§ **Required work**
Transcribe the lines from the start of the data below through the line with "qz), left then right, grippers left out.", word for word and nothing more.

§ **Stored data entries**
··········

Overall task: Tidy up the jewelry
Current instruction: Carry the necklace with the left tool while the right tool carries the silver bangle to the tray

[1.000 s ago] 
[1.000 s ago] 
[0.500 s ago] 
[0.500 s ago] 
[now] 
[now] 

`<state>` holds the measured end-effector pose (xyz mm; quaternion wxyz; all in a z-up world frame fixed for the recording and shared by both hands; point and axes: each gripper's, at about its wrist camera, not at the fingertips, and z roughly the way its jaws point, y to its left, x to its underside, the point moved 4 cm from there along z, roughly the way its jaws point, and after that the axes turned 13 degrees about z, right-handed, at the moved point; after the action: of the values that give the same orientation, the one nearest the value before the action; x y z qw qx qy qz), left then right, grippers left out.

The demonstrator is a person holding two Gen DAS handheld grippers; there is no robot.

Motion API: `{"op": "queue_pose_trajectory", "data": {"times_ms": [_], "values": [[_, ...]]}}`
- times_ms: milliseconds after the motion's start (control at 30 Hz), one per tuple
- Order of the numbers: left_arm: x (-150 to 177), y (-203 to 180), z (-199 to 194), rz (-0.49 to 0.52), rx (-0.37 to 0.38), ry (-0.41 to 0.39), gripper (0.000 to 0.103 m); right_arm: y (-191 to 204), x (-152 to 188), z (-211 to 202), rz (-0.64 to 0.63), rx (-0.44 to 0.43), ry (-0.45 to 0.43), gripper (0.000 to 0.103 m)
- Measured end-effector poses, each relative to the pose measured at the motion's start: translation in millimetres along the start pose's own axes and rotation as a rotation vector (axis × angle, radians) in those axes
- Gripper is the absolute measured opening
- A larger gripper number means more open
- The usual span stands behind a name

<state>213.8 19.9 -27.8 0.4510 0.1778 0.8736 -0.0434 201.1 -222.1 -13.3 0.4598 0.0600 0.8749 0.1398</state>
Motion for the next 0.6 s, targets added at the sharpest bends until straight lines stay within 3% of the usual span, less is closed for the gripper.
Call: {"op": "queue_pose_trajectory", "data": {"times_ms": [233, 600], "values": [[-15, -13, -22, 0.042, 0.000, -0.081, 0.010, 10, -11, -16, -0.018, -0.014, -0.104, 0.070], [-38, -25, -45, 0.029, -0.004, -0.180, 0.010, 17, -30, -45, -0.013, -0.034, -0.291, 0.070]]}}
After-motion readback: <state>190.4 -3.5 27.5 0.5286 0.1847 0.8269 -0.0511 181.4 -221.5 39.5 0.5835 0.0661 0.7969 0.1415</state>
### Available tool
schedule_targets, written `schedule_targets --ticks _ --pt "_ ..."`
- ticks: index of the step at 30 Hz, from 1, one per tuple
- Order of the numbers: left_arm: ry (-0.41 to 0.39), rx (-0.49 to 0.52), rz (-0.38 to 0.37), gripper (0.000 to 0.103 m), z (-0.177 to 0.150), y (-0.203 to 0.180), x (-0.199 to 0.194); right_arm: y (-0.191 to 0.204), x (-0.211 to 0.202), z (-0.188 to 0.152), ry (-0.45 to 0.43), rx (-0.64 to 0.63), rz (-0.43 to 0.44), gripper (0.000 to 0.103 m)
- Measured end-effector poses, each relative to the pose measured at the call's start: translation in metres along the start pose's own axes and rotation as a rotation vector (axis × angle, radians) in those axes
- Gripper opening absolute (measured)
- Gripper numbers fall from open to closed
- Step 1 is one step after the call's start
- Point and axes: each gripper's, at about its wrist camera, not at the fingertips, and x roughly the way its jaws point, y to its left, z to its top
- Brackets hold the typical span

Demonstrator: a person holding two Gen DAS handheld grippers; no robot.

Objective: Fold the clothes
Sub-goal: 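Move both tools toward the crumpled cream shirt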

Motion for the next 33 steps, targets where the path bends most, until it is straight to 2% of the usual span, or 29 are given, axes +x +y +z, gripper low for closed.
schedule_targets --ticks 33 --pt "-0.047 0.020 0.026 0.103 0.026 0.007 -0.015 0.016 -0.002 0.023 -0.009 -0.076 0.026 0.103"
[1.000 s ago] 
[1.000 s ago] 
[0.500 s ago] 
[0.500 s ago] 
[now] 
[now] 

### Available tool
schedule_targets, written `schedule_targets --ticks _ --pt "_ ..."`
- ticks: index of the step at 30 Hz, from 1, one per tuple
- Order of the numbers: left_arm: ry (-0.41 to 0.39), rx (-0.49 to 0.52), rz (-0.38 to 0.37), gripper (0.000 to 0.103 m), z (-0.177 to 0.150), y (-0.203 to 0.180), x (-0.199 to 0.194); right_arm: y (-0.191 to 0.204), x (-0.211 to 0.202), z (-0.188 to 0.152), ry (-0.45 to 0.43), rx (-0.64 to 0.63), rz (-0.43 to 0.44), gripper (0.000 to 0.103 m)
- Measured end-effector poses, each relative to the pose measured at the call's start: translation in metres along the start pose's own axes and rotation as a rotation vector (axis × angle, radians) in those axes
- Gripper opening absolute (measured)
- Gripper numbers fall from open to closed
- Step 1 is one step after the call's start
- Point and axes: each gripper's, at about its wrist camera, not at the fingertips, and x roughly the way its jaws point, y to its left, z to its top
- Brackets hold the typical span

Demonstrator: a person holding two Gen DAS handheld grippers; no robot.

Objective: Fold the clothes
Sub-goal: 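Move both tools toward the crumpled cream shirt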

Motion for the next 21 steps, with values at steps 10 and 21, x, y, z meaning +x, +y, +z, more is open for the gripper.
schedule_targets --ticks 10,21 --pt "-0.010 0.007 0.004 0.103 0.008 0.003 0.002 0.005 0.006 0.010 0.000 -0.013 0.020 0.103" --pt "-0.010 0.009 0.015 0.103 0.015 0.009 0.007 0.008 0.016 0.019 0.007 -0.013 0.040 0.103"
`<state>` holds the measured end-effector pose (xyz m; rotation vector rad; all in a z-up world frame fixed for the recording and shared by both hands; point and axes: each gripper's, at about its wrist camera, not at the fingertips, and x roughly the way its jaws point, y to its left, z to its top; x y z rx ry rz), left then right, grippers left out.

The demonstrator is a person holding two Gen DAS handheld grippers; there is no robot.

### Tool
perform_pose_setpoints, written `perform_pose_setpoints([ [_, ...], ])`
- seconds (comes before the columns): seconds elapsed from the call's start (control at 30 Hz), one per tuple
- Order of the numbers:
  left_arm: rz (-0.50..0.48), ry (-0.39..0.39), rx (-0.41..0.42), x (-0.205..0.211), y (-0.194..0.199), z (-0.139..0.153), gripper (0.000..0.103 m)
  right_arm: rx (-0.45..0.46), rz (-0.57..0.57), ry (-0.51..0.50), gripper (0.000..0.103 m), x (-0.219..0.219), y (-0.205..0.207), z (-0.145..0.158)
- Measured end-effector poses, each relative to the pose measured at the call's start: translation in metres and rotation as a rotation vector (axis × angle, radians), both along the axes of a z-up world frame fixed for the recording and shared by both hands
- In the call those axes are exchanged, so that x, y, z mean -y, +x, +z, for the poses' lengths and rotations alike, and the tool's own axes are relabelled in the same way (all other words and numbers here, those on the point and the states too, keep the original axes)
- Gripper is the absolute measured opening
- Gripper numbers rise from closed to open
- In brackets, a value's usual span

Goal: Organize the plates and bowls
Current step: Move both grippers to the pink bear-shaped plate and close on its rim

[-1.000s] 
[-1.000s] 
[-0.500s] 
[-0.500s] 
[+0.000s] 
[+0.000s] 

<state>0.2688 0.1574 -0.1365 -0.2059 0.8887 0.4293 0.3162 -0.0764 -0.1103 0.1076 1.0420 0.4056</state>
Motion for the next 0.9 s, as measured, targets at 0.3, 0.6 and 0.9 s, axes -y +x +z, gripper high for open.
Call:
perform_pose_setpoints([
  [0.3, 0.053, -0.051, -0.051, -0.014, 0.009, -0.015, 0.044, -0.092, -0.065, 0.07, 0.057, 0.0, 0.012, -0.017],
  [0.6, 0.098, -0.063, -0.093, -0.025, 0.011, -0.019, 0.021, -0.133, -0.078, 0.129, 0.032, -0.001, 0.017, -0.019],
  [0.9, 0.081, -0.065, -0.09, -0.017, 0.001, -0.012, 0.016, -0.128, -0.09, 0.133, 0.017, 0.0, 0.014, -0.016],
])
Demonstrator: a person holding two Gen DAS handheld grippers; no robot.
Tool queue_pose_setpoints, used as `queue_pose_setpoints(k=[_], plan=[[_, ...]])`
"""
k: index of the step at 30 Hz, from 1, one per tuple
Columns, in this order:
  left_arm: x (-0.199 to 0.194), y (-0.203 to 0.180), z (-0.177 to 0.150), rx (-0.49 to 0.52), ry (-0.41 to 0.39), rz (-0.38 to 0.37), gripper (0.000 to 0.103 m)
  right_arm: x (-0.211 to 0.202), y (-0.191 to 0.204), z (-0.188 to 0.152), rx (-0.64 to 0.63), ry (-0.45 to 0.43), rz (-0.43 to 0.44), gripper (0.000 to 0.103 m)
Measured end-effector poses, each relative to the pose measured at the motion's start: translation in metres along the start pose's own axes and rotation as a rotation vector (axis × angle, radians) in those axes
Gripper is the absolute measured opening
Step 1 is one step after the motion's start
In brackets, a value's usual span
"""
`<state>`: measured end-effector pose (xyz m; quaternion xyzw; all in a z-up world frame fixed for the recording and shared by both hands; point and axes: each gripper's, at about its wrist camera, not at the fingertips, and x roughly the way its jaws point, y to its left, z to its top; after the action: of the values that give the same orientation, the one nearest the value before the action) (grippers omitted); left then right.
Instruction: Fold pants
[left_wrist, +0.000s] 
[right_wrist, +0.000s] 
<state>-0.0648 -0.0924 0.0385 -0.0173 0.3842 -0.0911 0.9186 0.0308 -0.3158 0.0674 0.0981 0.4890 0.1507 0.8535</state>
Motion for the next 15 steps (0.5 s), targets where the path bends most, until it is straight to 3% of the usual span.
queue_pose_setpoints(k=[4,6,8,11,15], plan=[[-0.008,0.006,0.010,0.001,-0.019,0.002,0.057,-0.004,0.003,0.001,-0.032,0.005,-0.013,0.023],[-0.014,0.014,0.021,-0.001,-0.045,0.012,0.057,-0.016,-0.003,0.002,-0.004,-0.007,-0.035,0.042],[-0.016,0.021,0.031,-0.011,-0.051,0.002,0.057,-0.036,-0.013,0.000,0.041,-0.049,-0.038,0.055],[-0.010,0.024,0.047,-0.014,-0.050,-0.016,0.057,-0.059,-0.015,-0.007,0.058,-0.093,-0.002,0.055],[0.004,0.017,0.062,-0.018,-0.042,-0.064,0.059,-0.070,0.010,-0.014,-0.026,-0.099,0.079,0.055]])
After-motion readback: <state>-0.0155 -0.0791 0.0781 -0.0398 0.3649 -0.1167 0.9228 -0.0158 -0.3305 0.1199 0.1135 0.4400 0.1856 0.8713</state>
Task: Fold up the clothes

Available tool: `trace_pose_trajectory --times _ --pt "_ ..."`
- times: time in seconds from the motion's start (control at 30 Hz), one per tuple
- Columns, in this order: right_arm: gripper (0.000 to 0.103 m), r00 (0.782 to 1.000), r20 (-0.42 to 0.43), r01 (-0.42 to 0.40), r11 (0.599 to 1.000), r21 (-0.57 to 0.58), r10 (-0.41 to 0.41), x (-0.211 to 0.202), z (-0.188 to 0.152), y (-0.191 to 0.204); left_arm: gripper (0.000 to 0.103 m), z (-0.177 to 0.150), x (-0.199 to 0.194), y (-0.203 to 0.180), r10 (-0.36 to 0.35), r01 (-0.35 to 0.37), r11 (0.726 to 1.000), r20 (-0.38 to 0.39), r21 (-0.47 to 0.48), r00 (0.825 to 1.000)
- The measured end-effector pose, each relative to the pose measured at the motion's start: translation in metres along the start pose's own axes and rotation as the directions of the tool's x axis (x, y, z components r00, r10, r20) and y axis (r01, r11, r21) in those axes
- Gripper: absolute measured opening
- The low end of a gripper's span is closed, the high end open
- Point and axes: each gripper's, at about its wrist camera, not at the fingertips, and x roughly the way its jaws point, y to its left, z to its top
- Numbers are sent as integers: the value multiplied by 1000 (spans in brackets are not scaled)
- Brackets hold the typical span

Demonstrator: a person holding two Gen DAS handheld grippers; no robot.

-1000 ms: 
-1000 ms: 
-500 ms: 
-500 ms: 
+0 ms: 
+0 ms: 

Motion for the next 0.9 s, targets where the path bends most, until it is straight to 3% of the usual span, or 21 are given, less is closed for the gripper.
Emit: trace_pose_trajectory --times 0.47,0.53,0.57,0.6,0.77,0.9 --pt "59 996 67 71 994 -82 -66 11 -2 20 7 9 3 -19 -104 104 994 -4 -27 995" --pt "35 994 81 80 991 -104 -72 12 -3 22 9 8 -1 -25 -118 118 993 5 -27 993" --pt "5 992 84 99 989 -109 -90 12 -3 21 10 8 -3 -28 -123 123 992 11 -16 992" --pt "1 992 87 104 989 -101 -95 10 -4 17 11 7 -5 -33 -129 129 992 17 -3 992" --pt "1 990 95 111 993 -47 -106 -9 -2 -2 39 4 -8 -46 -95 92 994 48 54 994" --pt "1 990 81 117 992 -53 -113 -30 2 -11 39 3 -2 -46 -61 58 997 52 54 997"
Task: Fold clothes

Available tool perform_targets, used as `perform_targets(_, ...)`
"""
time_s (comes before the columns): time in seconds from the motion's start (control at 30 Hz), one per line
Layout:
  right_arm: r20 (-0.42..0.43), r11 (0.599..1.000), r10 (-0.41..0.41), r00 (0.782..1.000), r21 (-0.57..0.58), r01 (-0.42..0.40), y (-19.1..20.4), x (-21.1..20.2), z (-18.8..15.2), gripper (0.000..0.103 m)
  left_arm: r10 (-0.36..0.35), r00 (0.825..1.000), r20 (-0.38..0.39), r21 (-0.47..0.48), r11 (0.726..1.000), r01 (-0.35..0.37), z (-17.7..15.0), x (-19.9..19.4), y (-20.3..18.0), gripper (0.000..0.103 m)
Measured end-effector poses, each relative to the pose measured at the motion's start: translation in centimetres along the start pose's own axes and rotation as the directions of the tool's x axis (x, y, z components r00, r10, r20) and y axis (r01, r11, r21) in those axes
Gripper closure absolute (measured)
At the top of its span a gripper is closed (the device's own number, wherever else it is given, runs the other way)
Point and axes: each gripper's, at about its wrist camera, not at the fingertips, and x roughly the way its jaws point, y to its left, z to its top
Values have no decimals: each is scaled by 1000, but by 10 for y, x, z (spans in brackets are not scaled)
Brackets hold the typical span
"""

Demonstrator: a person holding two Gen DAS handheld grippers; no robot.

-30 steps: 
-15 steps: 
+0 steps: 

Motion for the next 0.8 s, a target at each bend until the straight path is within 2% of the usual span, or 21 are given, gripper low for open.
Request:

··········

§ **Written answer**
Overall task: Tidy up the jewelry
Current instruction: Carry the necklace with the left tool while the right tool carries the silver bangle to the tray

[1.000 s ago] 
[1.000 s ago] 
[0.500 s ago] 
[0.500 s ago] 
[now] 
[now] 

`<state>` holds the measured end-effector pose (xyz mm; quaternion wxyz; all in a z-up world frame fixed for the recording and shared by both hands; point and axes: each gripper's, at about its wrist camera, not at the fingertips, and z roughly the way its jaws point, y to its left, x to its underside, the point moved 4 cm from there along z, roughly the way its jaws point, and after that the axes turned 13 degrees about z, right-handed, at the moved point; after the action: of the values that give the same orientation, the one nearest the value before the action; x y z qw qx qy qz), left then right, grippers left out.

The exercise requires nothing further.